For the £ 20,000 provision, the company incurred an accounting loss but realized £ 45,000.
These patterns are well known and have been widely documented. These schemes took advantage of the previous system where compensation was only allowed for the previous year. Now that the scheme has been extended to three years, one can guess the future of side tax relief abuse in the future and the ability to monitor such abuse.
Recovery loan program
The Stimulus Loan Program is intended to provide businesses of all sizes with access to loans and other sources of finance of up to £ 10million per business, once existing Covid-19 loan programs are closed . Applications under the BBL and CBIL schemes were closed in January 2021.
Anywhere between £ 25,001 and £ 10 million can be claimed per business, as well as invoices and asset finance available between £ 1,000 and £ 10 million per business.
Loans and asset finance facilities will have terms of up to six years and overdrafts and finance bills of up to three years.
With facilities up to £ 250,000 there is no need to provide personal guarantees.
80% of the facility provided by the lender will be guaranteed by the government.
A business will be able to apply for a loan if the business is negotiating with the UK, is or would have been viable without Covid-19, has been affected by Covid-19 and is not subject to collective insolvency proceedings.
The loans should be used for legitimate business purposes.

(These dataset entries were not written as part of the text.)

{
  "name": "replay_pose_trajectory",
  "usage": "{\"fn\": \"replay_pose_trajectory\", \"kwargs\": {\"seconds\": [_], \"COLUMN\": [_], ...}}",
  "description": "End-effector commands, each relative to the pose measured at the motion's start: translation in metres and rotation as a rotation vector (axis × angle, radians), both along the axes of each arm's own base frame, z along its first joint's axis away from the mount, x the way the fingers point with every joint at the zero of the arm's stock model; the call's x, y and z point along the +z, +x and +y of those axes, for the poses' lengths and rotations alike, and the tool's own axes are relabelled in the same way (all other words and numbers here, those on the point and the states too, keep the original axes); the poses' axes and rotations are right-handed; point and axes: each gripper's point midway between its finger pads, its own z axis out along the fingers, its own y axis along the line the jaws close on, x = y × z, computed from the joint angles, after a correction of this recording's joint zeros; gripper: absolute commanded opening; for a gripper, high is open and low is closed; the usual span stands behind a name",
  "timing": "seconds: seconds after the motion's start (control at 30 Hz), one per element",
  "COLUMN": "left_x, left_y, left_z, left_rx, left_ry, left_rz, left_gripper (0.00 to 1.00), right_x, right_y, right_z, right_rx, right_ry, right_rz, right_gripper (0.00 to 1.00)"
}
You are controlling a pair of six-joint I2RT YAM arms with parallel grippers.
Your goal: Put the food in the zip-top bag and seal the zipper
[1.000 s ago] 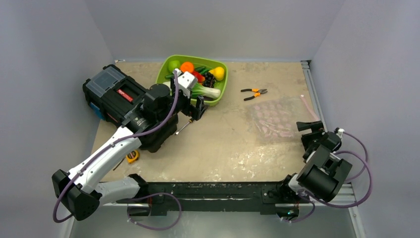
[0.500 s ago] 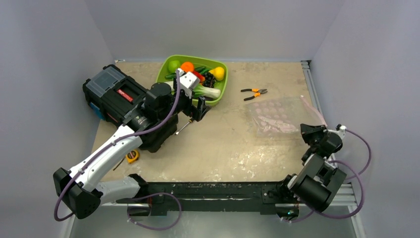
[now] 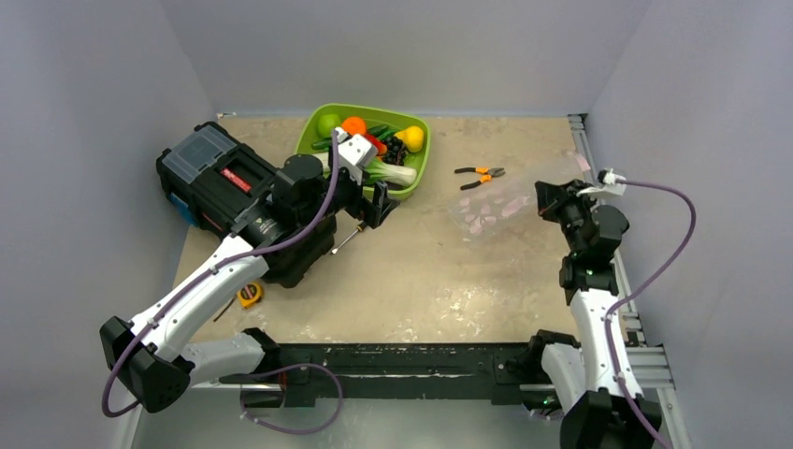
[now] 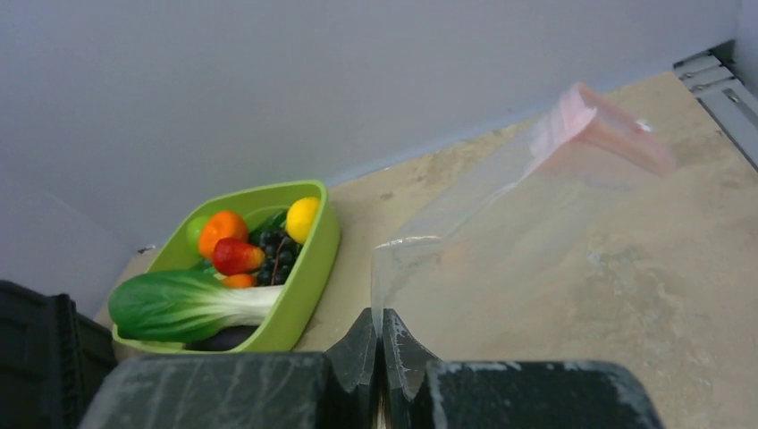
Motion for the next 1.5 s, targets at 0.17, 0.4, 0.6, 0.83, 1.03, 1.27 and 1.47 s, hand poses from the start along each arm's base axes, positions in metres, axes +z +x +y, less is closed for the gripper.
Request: {"fn": "replay_pose_trajectory", "kwargs": {"seconds": [0.17,0.4,0.6,0.83,1.03,1.27,1.47], "left_x": [0.029,0.035,0.029,0.033,0.039,0.042,0.049], "left_y": [0.003,0.009,0.021,0.014,0.007,0.009,0.014], "left_z": [0.009,0.024,0.033,0.027,0.023,0.031,0.05], "left_rx": [0.055,0.159,0.249,0.183,0.131,0.186,0.286], "left_ry": [-0.037,-0.058,-0.045,-0.036,-0.056,-0.064,-0.071], "left_rz": [-0.06,-0.066,-0.041,-0.071,-0.1,-0.101,-0.134], "left_gripper": [0.91,0.91,0.89,0.88,0.87,0.86,0.86], "right_x": [0.035,0.018,-0.016,0.026,0.09,0.154,0.171], "right_y": [-0.004,-0.023,-0.056,-0.065,-0.054,-0.033,-0.015], "right_z": [0.086,0.183,0.262,0.281,0.254,0.232,0.186], "right_rx": [0.246,0.471,0.623,0.612,0.411,0.335,0.107], "right_ry": [-0.28,-0.448,-0.647,-0.523,-0.339,-0.81,-1.147], "right_rz": [0.031,0.075,0.101,-0.012,-0.035,-0.142,-0.058], "right_gripper": [0.0,0.0,0.0,0.0,0.0,0.0,0.0]}}
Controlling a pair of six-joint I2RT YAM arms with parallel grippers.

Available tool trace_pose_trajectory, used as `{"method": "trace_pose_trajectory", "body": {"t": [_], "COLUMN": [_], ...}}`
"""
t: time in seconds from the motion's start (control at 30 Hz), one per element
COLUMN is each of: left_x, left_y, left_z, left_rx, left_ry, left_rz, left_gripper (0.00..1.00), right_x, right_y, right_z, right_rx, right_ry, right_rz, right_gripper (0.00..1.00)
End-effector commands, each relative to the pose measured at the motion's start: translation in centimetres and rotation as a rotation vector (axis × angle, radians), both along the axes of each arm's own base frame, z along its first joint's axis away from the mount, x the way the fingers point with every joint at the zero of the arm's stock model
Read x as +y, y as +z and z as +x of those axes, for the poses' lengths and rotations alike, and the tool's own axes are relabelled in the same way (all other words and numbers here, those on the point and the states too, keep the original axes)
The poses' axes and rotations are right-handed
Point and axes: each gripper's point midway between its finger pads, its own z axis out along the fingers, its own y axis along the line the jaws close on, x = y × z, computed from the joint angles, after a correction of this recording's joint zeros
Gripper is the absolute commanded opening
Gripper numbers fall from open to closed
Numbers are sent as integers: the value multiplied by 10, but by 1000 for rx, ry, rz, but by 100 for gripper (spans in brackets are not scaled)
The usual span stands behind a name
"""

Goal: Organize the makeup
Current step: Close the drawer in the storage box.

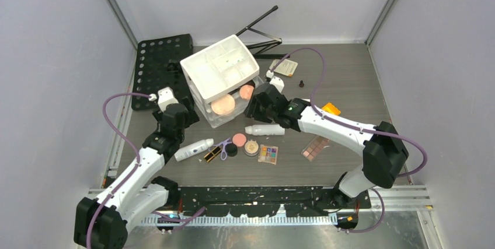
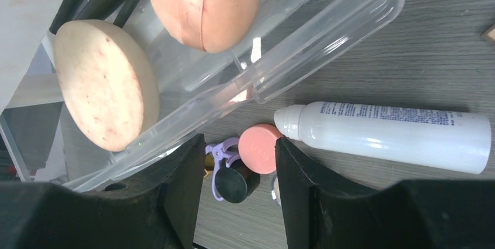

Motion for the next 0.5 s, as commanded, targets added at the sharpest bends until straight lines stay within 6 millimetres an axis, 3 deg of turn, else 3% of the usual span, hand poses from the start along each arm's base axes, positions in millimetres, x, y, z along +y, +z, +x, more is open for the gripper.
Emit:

This could include goals such as growth or investing or paying a salary.
This is almost a carbon copy of the eligibility criteria for BBL. However, only 80% of the loan is secured.
BBLs were capped at £ 50,000 each and under the recovery loan scheme a maximum of £ 10million can be claimed.

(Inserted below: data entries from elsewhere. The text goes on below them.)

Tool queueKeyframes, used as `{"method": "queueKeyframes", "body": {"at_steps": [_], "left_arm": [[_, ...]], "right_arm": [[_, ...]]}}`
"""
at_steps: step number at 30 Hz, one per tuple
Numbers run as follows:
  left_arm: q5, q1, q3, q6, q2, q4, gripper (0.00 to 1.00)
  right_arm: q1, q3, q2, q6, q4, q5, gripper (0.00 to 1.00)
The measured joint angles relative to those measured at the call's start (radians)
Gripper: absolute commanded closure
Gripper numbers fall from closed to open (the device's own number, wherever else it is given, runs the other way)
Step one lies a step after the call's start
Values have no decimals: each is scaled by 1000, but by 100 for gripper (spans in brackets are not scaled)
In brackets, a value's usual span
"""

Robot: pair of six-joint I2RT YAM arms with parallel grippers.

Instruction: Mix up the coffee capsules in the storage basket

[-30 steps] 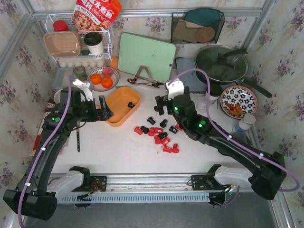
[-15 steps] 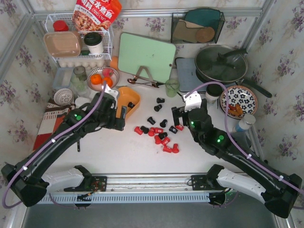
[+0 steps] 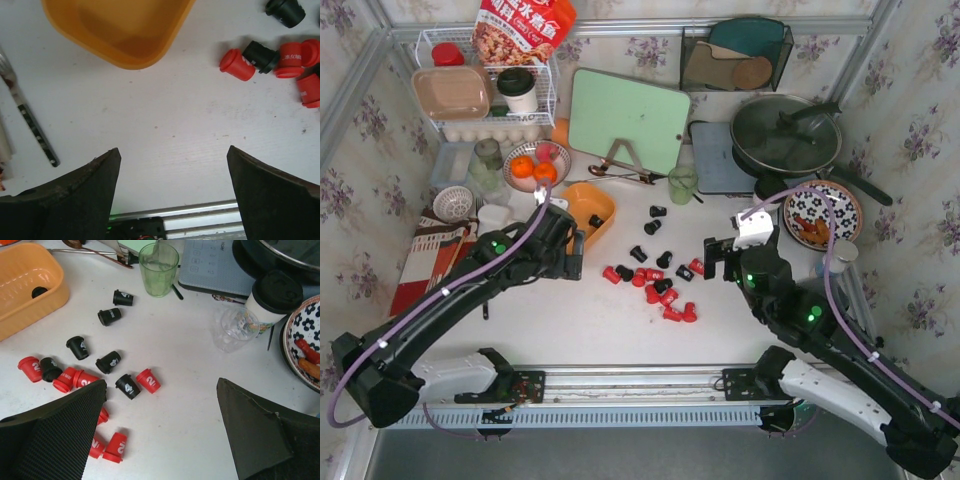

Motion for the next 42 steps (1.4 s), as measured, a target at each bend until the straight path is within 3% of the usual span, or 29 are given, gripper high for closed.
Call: {"method": "queueKeyframes", "body": {"at_steps": [10,18,28,42], "left_arm": [[128,-28,-13,-87,189,80,29],[142,-92,25,-145,353,158,29],[123,-92,70,-130,522,271,31],[91,-91,82,-104,645,306,32]], "right_arm": [[0,-55,-145,36,-18,-23,0],[0,-72,-197,40,-8,-45,0],[0,-77,-202,40,-6,-48,0],[0,-79,-194,39,-3,-49,0]]}}
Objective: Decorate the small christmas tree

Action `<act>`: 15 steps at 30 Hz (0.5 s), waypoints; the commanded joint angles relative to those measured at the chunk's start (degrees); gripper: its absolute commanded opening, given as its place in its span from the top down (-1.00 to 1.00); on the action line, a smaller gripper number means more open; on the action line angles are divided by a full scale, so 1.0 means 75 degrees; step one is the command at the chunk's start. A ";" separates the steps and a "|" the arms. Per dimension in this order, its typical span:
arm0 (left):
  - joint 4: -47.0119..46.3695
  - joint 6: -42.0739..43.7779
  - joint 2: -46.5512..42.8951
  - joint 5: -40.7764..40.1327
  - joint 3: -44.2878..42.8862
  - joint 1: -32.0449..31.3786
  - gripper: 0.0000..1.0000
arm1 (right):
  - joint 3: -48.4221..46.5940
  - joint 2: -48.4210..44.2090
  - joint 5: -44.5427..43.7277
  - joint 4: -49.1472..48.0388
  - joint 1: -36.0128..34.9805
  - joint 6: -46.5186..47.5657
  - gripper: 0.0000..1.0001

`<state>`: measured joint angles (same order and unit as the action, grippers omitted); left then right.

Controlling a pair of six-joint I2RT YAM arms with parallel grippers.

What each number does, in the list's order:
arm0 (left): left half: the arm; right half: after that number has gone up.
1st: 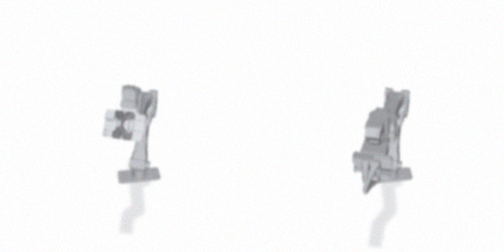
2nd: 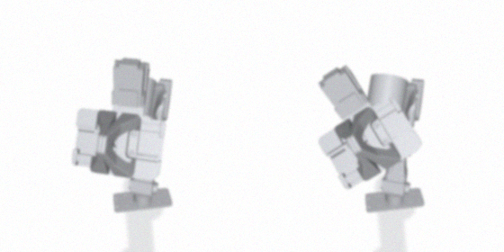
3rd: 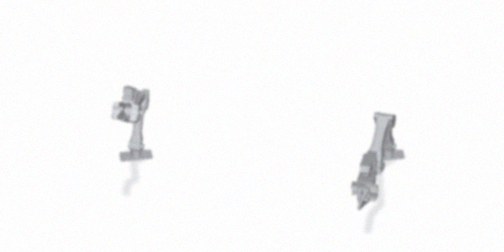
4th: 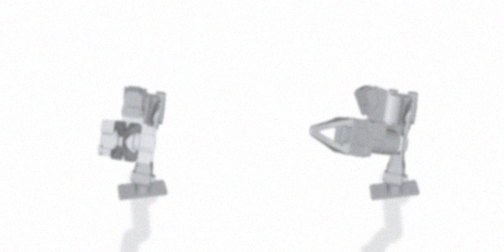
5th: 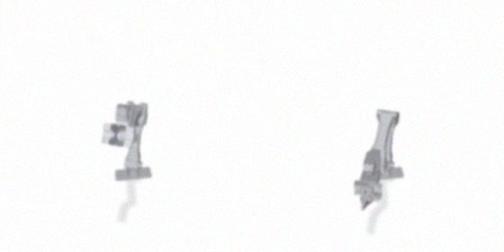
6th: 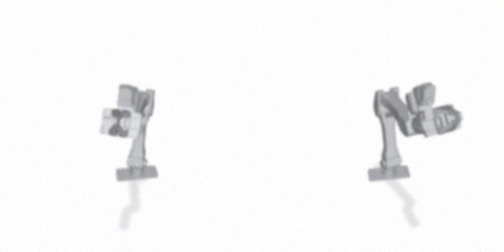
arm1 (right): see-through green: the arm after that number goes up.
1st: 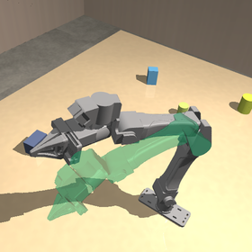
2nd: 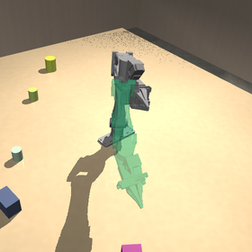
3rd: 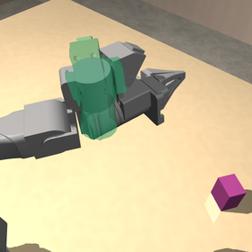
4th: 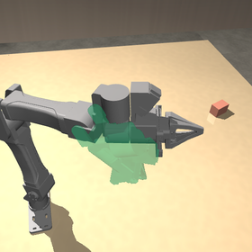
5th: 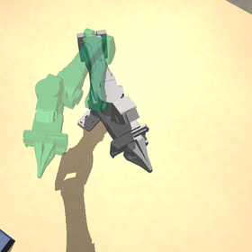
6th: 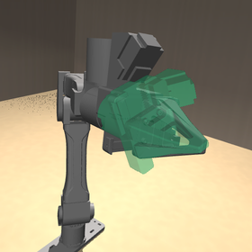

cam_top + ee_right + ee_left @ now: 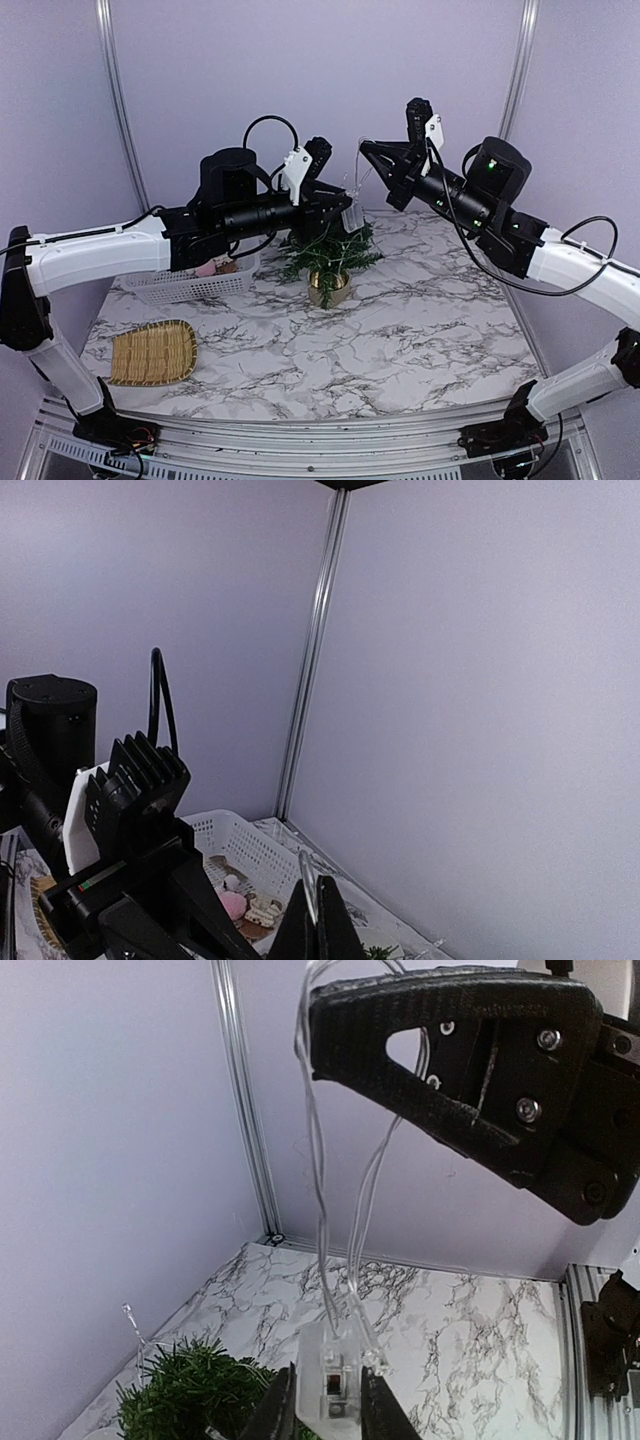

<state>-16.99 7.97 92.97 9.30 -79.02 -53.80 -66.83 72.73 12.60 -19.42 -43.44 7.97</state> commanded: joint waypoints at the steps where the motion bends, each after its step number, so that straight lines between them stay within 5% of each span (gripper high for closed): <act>1: -0.0334 0.0188 -0.0191 -0.0011 -0.0057 0.0010 0.71 | 0.0039 -0.0218 -0.0156 -0.0196 0.0059 -0.0032 1.00; 15: 0.0645 0.1995 -0.0398 -0.1782 -0.0741 0.0117 0.80 | 0.0508 -0.0291 -0.0564 -0.0286 0.0309 -0.0332 1.00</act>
<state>-15.38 16.49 89.10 1.69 -79.81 -53.49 -63.24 71.13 11.16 -20.75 -42.28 6.92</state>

These could also be used for legitimate business purposes, which could include paying a salary to the business owner, for example.

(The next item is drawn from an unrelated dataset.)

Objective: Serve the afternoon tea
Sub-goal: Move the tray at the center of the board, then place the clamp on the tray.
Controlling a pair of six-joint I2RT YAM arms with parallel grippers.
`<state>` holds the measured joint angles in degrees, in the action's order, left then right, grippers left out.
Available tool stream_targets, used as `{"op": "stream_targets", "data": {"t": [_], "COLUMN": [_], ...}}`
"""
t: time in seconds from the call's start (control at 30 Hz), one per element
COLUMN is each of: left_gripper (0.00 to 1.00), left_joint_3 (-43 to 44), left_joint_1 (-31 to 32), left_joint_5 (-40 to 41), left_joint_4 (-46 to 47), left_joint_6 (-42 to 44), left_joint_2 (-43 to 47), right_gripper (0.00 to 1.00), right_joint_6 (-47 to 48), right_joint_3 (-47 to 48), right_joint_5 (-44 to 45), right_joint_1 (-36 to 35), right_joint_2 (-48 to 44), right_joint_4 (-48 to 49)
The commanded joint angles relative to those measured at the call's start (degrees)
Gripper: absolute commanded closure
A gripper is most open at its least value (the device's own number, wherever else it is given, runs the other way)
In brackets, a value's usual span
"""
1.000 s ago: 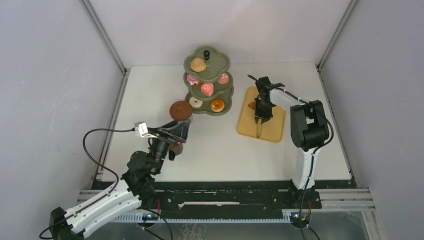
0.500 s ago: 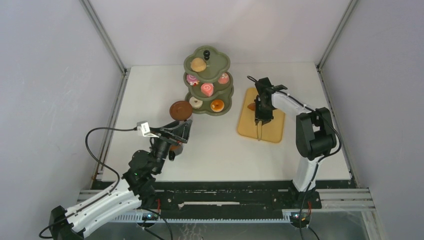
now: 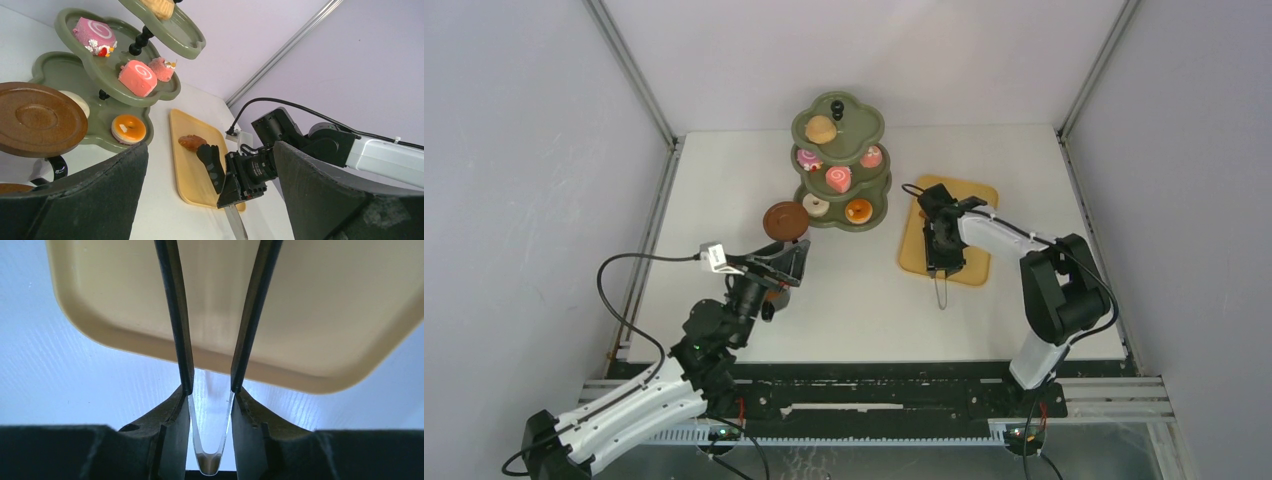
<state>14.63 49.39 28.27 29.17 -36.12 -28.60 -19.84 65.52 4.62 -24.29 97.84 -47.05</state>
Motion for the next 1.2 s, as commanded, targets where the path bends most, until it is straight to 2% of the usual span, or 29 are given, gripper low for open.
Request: {"op": "stream_targets", "data": {"t": [0.0,0.33,0.63,1.07,1.17], "left_gripper": [0.0,0.0,0.0,0.0,0.0], "left_joint_3": [-1.1,-0.77,-0.48,0.23,0.86], "left_joint_1": [0.27,0.22,0.26,0.22,0.27], "left_joint_5": [-0.15,-0.7,-1.36,-1.9,-2.27], "left_joint_4": [1.26,1.48,0.47,-2.6,-4.28], "left_joint_6": [-0.36,0.16,0.47,-0.68,-0.63], "left_joint_2": [-0.71,-2.3,-2.86,-2.83,-2.95], "right_gripper": [0.59,0.53,0.45,0.43,0.4], "right_joint_6": [-1.97,-4.05,-8.38,-20.14,-22.83], "right_joint_3": [0.0,-3.09,-7.86,-14.07,-14.3], "right_joint_5": [3.55,4.29,8.69,23.72,27.75], "right_joint_1": [-0.62,-0.82,-4.09,-12.02,-14.32], "right_joint_2": [-0.36,1.23,-0.02,0.11,0.41], "right_joint_4": [3.27,7.09,13.4,19.99,20.62]}}
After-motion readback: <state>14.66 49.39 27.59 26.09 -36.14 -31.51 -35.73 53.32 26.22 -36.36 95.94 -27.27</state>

I’ve written about the vulnerability of BBL before and it looks like not only are payback loans just as vulnerable, but now the rewards available for abusing the new system are much, much more appealing.
The Taxpayer Protection Working Group was announced by Mr. Sunak as a dedicated working group within HMRC. Its sole objective will be to fight against fraud in all the Covid-19 support and relief programs put in place by the Government and to “crack down on tax evasion and fraud», According to the Chancellor.
The task force will receive an investment of £ 100million and 1,265 staff to populate it.
An additional £ 180million is going to be invested in HMRC in general to bring in additional resources and new technology to help it.
This all sounds, initially, great from a taxpayer public perspective, which is oddly reminiscent of former Prime Minister Tony Blair’s phrase on “severe against crime, severe against the causes of crime“.
But the approach seems to be upside down.
Funding a task force to fight fraud after the money has already been paid, rather than improving security around paying the money in the first place, is akin to setting up a group working to combat the causes of the stable door open after the horse has already been left.
The most prominent example of this approach is that of the loan recovery program. Instead of making the application process and eligibility criteria more onerous, 1,265 HMRC staff will need to review a small business’s accounts to try and assess whether a particular expense incurred by the manager for a coffee machine was a legitimate business expense or not.
If anything, the system is much more at risk than its ancestor, the BBL scheme. Now those looking to abuse payback loans will be after a pot of up to £ 10million, rather than £ 50,000.
There is no doubt that businesses need support throughout the pandemic, but it looks like what this new round of relief is doing, rather than protecting taxpayer revenues, is opening the doors to more attempts at it. abuse.
For businesses, cash today may well mean investigation later.
More effective protection of taxpayer incomes, while supporting businesses, could have been to make the oversight of the provision of relief more rigorous, saving businesses and revenues in the long run rather than a seemingly unreliable solution. not solve the central problem.